**Work to be completed**
Among the lines below, return each one that contains the word "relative".

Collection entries
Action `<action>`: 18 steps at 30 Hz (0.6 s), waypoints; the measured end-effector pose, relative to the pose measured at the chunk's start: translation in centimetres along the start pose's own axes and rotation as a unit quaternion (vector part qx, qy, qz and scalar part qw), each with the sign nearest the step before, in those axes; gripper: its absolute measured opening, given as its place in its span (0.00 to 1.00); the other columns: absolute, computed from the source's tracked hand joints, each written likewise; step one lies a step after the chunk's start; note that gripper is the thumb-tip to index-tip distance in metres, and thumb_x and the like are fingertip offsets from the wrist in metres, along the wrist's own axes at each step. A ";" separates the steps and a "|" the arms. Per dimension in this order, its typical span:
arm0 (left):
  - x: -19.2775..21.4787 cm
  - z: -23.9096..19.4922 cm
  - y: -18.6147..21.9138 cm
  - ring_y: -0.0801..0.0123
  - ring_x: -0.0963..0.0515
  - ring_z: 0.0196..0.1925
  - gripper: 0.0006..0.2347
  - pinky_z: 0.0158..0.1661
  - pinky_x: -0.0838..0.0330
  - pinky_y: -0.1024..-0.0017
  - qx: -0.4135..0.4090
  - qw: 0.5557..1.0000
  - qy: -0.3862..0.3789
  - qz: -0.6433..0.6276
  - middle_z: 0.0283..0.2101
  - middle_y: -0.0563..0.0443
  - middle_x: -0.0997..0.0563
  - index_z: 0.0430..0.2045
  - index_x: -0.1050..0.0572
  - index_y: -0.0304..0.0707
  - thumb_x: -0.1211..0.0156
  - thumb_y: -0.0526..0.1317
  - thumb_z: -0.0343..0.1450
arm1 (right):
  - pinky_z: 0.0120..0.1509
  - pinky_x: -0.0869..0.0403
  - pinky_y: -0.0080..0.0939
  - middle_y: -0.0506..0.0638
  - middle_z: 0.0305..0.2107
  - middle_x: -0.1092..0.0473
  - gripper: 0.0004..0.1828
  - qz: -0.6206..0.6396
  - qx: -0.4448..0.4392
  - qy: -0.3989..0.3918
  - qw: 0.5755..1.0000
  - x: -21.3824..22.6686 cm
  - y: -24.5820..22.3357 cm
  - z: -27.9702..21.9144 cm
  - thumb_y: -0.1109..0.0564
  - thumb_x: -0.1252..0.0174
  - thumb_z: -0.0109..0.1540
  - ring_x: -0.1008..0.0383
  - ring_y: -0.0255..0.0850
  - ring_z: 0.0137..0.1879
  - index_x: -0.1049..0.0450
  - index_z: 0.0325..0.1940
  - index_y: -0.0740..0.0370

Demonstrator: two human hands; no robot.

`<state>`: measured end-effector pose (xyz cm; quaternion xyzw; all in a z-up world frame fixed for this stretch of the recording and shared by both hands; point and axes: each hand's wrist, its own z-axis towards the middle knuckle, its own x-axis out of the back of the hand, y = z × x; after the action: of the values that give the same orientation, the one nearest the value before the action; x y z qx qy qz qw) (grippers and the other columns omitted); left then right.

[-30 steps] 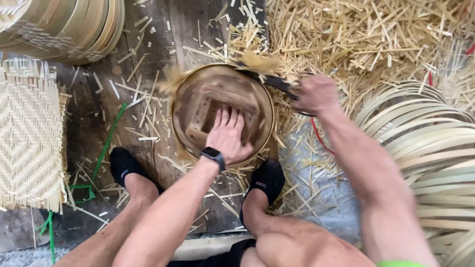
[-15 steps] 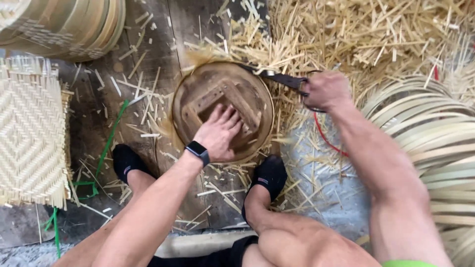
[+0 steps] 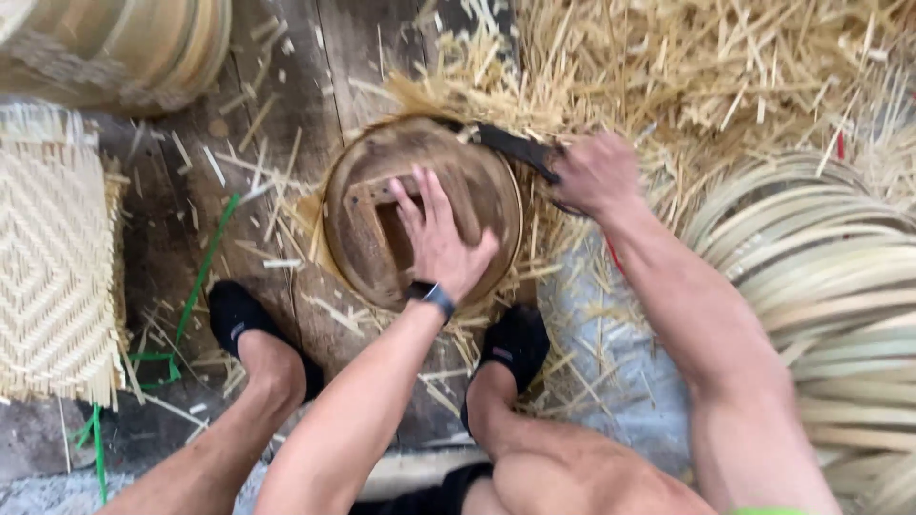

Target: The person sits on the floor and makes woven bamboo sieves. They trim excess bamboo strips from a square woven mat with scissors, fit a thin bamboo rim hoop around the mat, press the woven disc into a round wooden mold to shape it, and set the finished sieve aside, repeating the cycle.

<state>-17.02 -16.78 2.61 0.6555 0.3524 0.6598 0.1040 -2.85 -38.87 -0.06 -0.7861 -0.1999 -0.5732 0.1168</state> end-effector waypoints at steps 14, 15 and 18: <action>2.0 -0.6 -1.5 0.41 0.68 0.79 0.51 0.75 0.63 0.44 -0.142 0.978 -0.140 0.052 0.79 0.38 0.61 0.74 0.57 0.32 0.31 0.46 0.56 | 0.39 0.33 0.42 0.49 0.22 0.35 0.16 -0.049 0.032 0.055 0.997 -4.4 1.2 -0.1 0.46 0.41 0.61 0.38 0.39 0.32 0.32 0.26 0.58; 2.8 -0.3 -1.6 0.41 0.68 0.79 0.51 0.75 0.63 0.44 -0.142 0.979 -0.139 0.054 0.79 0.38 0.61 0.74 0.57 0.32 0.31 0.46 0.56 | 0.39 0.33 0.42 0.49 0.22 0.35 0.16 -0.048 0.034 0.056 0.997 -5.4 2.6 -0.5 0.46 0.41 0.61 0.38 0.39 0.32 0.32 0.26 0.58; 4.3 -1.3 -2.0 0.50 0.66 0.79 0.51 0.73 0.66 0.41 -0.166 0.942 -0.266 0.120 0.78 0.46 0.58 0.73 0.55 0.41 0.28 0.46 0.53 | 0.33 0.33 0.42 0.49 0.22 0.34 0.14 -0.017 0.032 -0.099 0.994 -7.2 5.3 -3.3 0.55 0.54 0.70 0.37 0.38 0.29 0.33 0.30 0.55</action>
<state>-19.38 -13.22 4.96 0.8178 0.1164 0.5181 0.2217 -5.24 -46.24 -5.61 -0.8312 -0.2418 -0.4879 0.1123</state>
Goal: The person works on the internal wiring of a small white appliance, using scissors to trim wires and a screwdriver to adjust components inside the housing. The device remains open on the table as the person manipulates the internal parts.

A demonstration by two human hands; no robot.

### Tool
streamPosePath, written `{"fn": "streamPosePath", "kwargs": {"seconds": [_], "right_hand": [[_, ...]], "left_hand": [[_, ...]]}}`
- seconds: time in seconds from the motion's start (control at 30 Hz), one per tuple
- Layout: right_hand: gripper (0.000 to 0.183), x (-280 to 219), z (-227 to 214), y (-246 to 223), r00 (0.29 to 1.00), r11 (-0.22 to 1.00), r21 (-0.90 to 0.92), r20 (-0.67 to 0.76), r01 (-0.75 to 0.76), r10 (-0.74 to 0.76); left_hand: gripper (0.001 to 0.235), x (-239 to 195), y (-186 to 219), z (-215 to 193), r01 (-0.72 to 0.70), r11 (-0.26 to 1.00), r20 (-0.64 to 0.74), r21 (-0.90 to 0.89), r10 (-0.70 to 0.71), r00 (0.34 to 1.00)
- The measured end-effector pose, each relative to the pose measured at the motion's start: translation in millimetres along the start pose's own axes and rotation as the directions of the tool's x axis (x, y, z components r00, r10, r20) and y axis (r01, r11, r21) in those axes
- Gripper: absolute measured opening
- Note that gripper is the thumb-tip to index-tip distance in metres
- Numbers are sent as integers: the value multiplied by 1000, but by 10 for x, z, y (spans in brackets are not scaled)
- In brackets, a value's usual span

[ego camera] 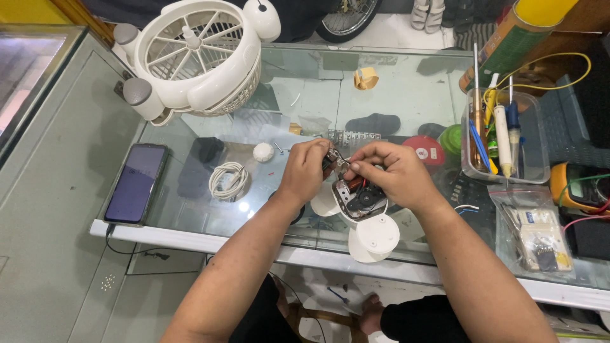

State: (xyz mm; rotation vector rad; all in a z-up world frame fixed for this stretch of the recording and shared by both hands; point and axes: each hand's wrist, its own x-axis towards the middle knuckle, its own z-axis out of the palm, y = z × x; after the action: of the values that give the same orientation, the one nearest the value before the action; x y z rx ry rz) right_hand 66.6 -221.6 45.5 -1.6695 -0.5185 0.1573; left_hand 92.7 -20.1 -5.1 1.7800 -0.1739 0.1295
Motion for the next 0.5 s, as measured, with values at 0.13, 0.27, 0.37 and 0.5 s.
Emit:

**Your response**
Action `<action>`: 18 steps at 30 Hz (0.6 s), waypoints; the measured end-effector pose, relative to the pose measured at the chunk's start: translation in centimetres along the start pose's own axes and rotation as a unit quaternion (vector part qx, qy, qz and scalar part qw), each with the sign nearest the step before, in those axes; gripper: its absolute measured opening, given as its place in its span (0.00 to 1.00); the other columns: absolute, computed from the source's tracked hand joints, each written likewise; step one lies a step after the chunk's start; note that gripper is the thumb-tip to index-tip distance in metres, and thumb_x and the like are fingertip offsets from the wrist in metres, along the wrist's own axes at each step. A ";" separates the steps and a "|" the arms. Per dimension in this order, its typical span:
- The measured end-effector pose, each relative to the pose measured at the motion's start: translation in millimetres along the start pose's own axes and rotation as the directions of the tool's x axis (x, y, z components r00, r10, r20) and y axis (r01, r11, r21) in those axes

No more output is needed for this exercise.